EXERCISE REQUIREMENTS: Look through the records below for the line with "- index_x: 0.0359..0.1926". Return that line and each one after it up to and including the line with "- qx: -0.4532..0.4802", exactly.

[[ DATA TO EXAMINE, beginning ]]

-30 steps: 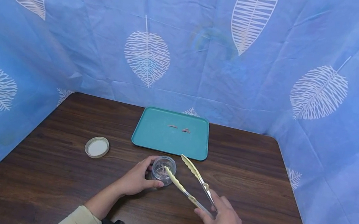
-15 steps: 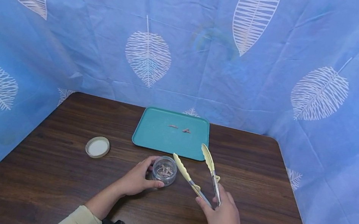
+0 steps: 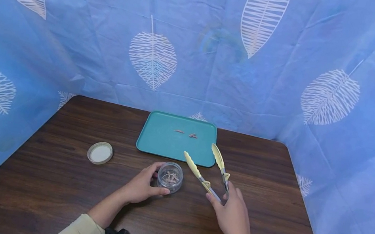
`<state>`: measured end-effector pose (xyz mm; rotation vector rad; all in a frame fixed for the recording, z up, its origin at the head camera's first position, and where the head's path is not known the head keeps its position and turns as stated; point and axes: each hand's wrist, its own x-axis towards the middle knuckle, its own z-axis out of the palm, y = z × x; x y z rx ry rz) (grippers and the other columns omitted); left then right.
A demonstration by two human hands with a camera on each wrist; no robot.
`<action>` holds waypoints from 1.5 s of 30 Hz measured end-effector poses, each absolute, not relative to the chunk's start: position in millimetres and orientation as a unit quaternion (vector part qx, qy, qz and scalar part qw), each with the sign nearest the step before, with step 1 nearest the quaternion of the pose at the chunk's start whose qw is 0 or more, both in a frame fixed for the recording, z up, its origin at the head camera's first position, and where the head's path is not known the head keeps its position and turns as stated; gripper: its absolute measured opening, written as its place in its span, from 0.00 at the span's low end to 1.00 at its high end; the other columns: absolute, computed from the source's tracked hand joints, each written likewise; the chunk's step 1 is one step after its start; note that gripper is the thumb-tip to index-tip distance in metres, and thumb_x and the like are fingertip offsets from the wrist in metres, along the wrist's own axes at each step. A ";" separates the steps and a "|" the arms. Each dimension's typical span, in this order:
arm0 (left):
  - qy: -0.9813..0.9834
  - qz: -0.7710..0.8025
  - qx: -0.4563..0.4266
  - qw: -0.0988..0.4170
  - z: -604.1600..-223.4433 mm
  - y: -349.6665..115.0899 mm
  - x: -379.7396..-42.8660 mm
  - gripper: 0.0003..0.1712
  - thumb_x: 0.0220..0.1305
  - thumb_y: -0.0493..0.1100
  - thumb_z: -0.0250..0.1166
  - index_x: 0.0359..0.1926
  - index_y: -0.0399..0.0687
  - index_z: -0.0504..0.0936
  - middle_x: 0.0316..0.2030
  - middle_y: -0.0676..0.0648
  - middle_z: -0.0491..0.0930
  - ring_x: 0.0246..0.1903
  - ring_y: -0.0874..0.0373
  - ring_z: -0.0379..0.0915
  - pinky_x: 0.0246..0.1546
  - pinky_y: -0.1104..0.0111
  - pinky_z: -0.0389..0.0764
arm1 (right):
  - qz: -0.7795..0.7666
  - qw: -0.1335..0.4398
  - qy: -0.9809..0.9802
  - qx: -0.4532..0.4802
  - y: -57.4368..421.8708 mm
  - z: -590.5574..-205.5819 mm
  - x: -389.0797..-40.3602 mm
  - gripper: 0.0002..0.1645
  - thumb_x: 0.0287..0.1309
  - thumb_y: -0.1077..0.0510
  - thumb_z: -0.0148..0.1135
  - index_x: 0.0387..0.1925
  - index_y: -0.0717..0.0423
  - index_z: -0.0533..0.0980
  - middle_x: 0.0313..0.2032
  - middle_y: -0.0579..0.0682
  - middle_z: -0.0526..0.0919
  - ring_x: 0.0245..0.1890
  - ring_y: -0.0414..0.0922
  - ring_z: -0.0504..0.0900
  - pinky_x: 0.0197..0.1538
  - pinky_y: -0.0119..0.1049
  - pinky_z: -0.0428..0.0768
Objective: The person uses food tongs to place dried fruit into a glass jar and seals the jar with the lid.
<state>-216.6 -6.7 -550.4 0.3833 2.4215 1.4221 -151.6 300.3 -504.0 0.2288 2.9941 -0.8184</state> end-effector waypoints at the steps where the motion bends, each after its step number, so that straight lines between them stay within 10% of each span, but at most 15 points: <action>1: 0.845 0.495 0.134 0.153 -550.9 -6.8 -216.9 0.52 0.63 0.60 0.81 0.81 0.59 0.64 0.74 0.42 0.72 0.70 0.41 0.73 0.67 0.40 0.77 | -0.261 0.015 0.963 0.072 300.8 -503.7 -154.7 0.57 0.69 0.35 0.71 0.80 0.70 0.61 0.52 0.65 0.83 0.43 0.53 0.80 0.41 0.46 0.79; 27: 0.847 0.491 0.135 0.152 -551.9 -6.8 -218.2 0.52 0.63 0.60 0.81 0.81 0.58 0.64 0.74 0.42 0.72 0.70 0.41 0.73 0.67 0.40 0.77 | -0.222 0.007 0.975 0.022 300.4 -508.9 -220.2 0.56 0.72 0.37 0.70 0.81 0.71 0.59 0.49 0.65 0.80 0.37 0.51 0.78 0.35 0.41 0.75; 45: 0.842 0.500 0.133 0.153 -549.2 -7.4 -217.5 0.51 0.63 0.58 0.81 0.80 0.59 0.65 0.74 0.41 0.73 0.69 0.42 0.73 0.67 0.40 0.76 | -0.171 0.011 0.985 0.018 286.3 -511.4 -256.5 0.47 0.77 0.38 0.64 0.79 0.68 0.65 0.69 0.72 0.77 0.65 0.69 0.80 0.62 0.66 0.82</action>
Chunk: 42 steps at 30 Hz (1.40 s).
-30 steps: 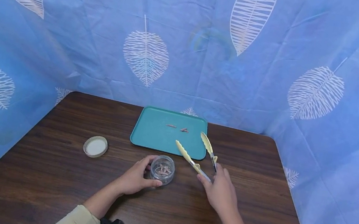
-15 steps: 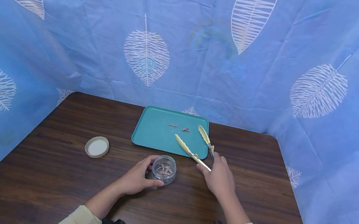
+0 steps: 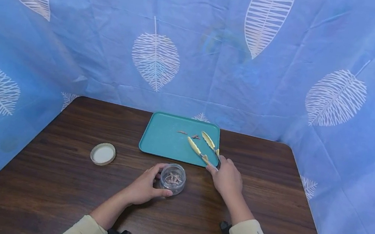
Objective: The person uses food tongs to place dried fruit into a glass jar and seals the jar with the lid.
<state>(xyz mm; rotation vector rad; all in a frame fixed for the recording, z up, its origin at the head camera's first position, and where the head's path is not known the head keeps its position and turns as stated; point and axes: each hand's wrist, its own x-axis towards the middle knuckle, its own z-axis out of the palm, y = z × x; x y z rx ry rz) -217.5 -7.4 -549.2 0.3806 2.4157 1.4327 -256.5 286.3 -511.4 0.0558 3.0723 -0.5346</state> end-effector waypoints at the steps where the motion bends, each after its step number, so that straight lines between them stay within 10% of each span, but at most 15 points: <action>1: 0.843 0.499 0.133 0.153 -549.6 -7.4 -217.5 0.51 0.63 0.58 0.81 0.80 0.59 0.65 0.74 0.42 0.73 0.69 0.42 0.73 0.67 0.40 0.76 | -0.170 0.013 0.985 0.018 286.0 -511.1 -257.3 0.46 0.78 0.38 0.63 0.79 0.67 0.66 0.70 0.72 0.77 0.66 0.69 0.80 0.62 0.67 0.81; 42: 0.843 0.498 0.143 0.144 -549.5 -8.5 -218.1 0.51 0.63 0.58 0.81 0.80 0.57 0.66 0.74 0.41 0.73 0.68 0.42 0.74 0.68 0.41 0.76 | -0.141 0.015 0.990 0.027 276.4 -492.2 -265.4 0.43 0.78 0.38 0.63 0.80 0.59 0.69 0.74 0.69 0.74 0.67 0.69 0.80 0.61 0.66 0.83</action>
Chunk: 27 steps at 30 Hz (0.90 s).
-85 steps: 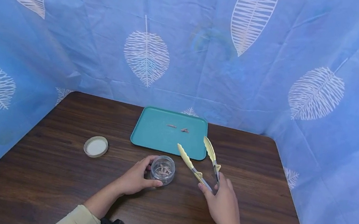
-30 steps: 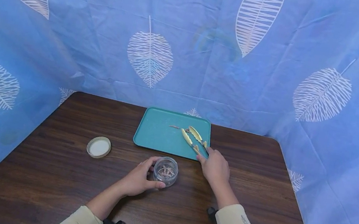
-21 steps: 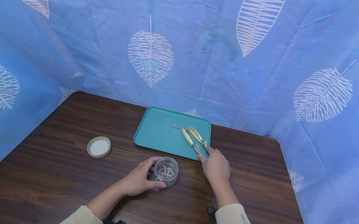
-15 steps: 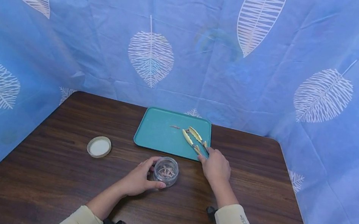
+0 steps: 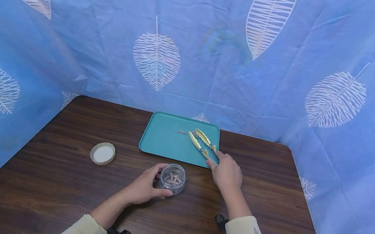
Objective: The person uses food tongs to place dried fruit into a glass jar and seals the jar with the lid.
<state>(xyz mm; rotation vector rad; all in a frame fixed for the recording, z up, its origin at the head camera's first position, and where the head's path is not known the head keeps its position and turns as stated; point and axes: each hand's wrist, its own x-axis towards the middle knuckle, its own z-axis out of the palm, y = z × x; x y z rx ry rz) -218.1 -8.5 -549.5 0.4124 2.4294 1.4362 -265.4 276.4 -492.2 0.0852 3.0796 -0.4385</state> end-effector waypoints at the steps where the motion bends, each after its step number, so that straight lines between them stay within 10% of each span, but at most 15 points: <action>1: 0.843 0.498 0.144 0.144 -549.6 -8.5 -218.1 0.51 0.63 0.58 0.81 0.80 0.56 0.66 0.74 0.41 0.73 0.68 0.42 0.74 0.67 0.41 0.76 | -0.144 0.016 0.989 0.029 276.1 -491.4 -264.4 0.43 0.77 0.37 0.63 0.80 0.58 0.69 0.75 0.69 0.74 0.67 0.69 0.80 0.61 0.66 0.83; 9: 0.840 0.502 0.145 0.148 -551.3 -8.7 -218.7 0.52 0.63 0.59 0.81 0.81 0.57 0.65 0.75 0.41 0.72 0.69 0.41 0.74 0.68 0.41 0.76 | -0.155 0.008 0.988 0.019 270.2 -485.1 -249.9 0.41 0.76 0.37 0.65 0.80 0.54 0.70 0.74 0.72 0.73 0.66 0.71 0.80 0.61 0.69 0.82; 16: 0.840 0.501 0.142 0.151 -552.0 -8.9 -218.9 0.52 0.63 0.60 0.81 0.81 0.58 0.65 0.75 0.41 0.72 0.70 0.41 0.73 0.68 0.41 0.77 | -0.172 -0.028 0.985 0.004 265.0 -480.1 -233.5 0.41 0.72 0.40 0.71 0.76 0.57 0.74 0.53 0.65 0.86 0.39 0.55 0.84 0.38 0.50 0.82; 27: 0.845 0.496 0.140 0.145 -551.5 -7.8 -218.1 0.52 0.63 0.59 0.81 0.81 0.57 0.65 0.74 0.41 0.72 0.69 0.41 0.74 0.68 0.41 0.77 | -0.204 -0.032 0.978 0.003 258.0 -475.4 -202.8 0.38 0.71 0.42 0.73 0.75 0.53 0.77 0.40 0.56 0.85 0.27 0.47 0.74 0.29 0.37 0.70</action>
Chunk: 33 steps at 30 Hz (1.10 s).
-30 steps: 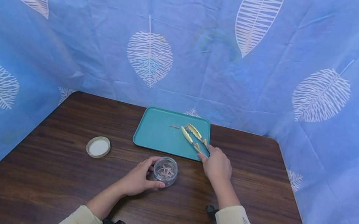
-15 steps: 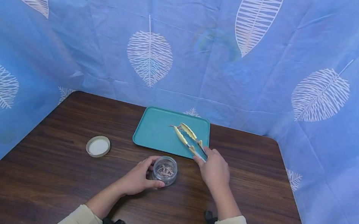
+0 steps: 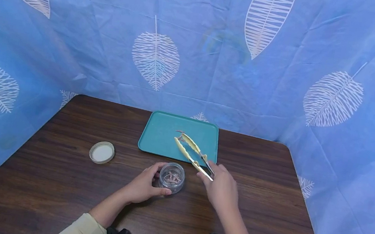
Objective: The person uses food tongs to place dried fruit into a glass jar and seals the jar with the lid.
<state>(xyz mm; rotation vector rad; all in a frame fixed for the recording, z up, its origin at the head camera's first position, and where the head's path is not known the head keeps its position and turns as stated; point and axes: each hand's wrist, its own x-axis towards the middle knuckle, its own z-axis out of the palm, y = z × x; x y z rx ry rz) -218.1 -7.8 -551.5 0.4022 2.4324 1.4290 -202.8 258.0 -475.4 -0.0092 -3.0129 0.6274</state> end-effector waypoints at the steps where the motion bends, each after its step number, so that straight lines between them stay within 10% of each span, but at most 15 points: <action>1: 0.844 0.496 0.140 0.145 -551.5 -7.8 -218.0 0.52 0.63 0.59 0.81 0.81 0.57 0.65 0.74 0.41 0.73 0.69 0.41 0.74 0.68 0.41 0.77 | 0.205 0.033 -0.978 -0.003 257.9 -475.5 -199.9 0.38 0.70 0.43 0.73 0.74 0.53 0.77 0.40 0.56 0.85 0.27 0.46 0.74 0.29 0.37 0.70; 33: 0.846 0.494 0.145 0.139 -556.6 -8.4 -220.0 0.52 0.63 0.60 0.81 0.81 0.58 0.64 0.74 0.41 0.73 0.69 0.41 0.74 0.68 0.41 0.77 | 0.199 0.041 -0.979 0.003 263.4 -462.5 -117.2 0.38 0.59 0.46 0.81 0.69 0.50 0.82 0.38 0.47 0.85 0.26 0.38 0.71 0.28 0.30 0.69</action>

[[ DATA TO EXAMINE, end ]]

PROBLEM SOLUTION:
  - index_x: 0.0359..0.1926
  - index_y: -0.0399..0.0687
  - index_z: -0.0504..0.0936
  - middle_x: 0.0316..0.2030
  - middle_y: -0.0676..0.0648
  - middle_z: -0.0491..0.0930
  - ring_x: 0.0246..0.1903
  - ring_y: -0.0874..0.0373
  - ring_z: -0.0379..0.0915
  - pinky_x: 0.0246..0.1546
  - pinky_y: -0.1104..0.0111
  - pinky_z: -0.0389..0.0764
arm1 (right):
  - qz: -0.7795..0.7666
  - qw: -0.1335..0.4398
  - qy: -0.9809..0.9802
  - qx: -0.4532..0.4802

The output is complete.